- Política

Queiroga diz que a decisão de não nomear Luana Araújo foi dele; senadores veem contradição

O ministro da Saúde, Marcelo Queiroga, afirmou nesta terça-feira à CPI da Covid que a decisão de não nomear a infectologista Luana Araújo para um cargo no ministério foi dele.

Em depoimento à CPI na semana passada, Luana disse que Queiroga havia lhe comunicado que seu nome não seria aprovado no governo, por isso ele não a efetivaria.

No início da gestão de Queiroga, ele anunciou Luana como a futura secretária da Secretaria de Enfrentamento à Covid. Ela trabalhou 10 dias sem ser nomeada. Depois, recebeu a notícia de que não seria efetivada.

Nesse intervalo, foram reveladas na imprensa manifestações anteriores da infectologista contra ideias defendidas pelo presidente Jair Bolsonaro, como o “tratamento precoce”‘, que não tem eficácia contra a Covid.

Nesta terça, Queiroga diz que partiu dele a decisão de tirar Luana da equipe.

“Eu entendi que, naquele momento, a despeito da qualificação que a dra. Luana tem, não seria importante a presença dela para contribuir para harmonização desse contexto.

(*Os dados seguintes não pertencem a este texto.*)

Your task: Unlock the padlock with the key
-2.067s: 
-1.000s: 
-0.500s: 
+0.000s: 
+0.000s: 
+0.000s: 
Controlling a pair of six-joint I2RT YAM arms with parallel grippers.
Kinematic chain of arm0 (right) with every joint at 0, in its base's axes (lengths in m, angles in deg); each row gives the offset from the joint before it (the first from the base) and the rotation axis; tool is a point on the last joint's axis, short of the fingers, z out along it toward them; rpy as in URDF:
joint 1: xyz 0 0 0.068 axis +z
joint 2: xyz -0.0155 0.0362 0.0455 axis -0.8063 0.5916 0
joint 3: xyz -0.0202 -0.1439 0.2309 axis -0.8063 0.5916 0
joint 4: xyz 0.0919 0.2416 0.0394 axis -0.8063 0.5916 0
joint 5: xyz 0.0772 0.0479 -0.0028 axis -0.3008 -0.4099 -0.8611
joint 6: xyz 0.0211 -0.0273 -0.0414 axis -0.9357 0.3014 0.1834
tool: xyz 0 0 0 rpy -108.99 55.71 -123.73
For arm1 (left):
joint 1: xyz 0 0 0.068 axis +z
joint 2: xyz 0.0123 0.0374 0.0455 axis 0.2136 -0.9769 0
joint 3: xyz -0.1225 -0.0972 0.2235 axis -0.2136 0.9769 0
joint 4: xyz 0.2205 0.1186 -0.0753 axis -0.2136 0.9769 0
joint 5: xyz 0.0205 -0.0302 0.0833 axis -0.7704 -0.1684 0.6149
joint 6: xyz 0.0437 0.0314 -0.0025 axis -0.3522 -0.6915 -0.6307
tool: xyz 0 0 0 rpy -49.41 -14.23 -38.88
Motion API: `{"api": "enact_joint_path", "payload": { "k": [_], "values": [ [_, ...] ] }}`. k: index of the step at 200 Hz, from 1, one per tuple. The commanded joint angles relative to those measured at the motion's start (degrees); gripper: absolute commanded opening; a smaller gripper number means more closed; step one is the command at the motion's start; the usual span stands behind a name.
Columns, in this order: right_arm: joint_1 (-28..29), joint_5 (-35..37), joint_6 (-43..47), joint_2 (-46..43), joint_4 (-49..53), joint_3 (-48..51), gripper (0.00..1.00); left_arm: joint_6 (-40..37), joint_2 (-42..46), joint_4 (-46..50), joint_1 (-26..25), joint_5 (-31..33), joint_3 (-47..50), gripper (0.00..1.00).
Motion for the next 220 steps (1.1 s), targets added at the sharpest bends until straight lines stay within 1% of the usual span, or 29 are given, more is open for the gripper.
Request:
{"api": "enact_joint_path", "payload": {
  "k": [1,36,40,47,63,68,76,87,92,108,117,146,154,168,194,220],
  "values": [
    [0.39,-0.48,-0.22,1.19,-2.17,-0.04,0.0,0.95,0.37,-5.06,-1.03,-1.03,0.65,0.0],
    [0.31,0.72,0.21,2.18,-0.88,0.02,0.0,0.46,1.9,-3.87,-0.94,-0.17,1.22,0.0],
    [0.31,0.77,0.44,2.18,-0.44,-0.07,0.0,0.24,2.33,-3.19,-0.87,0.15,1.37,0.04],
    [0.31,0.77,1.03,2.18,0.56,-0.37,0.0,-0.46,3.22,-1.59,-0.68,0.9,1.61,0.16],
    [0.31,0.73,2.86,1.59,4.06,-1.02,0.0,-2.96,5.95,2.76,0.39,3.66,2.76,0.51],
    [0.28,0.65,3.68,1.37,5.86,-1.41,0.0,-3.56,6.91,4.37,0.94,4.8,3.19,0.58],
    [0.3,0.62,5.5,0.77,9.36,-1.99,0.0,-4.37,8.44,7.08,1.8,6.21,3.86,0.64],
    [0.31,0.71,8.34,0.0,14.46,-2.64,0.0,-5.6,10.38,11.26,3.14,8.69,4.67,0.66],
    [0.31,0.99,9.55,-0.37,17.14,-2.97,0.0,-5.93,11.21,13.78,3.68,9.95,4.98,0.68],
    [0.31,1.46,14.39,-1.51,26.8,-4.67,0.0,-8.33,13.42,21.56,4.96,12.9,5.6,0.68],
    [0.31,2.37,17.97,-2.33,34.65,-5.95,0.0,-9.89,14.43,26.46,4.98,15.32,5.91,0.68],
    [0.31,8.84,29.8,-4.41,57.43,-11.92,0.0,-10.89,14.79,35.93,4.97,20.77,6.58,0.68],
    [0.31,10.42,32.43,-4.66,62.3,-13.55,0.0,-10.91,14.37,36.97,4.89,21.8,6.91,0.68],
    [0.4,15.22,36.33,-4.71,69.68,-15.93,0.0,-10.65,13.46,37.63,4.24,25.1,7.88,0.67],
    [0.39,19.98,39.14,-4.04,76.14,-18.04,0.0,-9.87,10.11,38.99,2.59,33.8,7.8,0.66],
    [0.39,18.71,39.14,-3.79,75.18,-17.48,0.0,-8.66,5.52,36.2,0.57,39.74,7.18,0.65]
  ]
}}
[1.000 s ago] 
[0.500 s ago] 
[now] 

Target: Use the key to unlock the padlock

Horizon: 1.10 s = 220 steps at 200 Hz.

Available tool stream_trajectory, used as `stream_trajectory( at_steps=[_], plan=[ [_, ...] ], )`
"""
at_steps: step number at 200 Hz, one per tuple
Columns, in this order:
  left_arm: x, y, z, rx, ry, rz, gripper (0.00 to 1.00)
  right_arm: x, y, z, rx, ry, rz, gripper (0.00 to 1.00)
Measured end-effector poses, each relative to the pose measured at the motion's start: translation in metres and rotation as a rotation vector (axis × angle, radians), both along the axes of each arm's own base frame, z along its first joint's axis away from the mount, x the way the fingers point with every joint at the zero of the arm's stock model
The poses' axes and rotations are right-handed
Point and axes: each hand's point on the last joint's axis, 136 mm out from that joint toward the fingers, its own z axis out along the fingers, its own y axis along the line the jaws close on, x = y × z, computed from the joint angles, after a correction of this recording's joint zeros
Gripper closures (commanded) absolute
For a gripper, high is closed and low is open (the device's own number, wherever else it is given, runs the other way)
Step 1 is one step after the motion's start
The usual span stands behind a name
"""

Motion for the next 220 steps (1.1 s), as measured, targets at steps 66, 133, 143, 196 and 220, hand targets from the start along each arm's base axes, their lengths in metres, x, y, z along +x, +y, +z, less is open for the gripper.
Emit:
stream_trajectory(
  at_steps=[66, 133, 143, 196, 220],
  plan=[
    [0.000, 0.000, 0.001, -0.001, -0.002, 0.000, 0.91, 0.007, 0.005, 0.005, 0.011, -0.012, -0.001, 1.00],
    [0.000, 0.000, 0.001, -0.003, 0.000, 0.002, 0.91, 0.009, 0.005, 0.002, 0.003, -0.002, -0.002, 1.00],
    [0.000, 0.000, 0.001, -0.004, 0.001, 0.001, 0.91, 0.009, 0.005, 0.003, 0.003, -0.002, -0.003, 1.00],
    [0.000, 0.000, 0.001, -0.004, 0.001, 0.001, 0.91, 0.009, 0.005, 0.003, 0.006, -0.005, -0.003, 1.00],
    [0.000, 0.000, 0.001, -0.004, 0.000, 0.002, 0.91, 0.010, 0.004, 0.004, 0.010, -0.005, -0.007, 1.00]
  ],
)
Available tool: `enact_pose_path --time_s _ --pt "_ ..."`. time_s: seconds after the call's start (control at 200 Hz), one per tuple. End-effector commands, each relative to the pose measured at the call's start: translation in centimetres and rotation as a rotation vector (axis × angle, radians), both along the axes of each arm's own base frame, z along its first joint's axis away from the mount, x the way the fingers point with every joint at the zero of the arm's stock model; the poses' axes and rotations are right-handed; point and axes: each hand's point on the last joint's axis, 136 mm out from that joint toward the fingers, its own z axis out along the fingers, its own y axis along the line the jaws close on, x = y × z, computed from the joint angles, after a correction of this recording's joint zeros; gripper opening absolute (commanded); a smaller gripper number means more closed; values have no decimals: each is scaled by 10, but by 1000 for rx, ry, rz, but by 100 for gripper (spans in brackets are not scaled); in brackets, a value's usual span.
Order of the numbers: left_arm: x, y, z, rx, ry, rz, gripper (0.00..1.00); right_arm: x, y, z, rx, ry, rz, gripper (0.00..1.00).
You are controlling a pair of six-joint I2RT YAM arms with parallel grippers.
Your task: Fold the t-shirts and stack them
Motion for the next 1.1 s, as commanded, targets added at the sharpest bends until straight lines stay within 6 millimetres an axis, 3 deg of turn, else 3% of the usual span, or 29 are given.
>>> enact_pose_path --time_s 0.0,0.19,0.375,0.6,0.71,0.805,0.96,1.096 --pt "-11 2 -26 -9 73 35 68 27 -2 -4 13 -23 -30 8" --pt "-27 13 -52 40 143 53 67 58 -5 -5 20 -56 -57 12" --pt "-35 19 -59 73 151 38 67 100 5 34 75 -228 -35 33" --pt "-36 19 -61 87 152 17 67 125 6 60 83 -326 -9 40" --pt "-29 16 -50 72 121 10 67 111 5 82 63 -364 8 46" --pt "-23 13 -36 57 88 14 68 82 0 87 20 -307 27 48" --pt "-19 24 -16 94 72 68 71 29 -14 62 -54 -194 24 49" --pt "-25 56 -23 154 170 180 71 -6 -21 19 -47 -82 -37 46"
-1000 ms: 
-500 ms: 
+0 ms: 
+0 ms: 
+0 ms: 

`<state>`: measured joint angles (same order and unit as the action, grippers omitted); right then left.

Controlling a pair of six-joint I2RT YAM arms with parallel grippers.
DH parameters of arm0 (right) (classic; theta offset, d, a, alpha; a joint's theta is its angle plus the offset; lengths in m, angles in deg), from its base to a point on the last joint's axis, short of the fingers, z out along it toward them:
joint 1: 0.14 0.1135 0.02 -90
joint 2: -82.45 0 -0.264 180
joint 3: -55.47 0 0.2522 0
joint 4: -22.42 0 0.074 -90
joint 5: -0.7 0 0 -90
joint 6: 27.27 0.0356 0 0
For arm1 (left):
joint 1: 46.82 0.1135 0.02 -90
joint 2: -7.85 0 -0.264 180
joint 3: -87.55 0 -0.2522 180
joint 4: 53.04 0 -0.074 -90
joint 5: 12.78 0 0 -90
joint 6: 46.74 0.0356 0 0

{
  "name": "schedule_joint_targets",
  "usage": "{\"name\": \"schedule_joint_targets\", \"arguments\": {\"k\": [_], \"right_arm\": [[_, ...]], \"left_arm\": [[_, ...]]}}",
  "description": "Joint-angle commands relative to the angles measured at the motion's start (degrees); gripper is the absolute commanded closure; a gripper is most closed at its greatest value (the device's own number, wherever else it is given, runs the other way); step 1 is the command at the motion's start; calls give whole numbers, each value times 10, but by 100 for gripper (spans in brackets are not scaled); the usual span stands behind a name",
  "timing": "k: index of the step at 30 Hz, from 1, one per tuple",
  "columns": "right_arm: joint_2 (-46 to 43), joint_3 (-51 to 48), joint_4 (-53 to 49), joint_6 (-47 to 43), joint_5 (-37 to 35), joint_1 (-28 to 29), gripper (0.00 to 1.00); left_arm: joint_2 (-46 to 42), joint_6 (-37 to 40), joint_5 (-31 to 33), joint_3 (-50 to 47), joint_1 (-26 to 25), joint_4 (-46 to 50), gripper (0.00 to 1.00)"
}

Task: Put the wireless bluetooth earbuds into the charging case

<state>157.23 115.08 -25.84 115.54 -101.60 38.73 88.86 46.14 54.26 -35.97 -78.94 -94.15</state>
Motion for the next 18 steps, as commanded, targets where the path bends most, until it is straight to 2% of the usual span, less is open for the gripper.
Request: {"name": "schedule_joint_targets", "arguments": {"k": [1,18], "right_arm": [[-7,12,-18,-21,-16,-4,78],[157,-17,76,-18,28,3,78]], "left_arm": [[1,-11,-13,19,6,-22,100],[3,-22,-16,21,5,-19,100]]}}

Então, no ato discricionário do ministro, decidi não efetivar a sua nomeação”, afirmou Queiroga.

Os senadores da comissão começaram a relembrar a diferença entre a fala de Luana e a de Queiroga.

“Alguém mentiu. Ou o senhor ou ela”, afirmou Eliziane Gama (Cidadania-MA).

No Twitter, o senador Alessandro Vieira (Cidadania-SE) disse que “dá tristeza” ver um médico com carreira de 30 anos mentir para se manter no ministério.

“Dá tristeza ver um cidadão com mais de 30 anos de carreira na medicina se sujeitar a mentir desse jeito para se agarrar a um cargo de ministro. Queiroga tenta assumir a negativa de nomeação da Dra Luana como opção sua. Ele mesmo apontou para o presidente em declaração anterior”, disse o senador.

Integrantes da comissão insistiram em saber de Queiroga se houve algum veto ao nome de Luana por parte do Palácio do Planalto.

“Senador, eu volto a esclarecer, não houve óbices formais da Secretaria de Governo e da Casa Civil. Não houve óbices formais”, respondeu o ministro.

O que Luana disse

Questionada pela CPI na semana passada sobre as circunstâncias que a levaram a não ser efetivada no cargo, a infectologista respondeu:

“O ministro, com toda hombridade que ele teve ao me chamar, ao fazer o convite, me chamou ao final e disse que lamentava, mas que a minha nomeação não sairia, que meu nome não teria sido aprovado”, disse Luana.

Após ser questionada pelo senador Randolfe Rodrigues (Rede-AP) se a decisão de não nomeá-la teria partido de Queiroga, Luana disse que o ministro demonstrou “pesar” e que “não teria lógica” se a decisão tivesse partido dele.

“Não sei se foi uma instância superior, o que eu posso dizer é que não me parece ter sido dele, não teria lógica. Isso ficou claro para mim. Não existe razão para que a gente chegasse naquele ponto, e naquela circunstância, e naquele pesar se isso fosse uma decisão privada, assim, única e exclusivamente dele, eu não vejo razão para isso ter acontecido”, afirmou.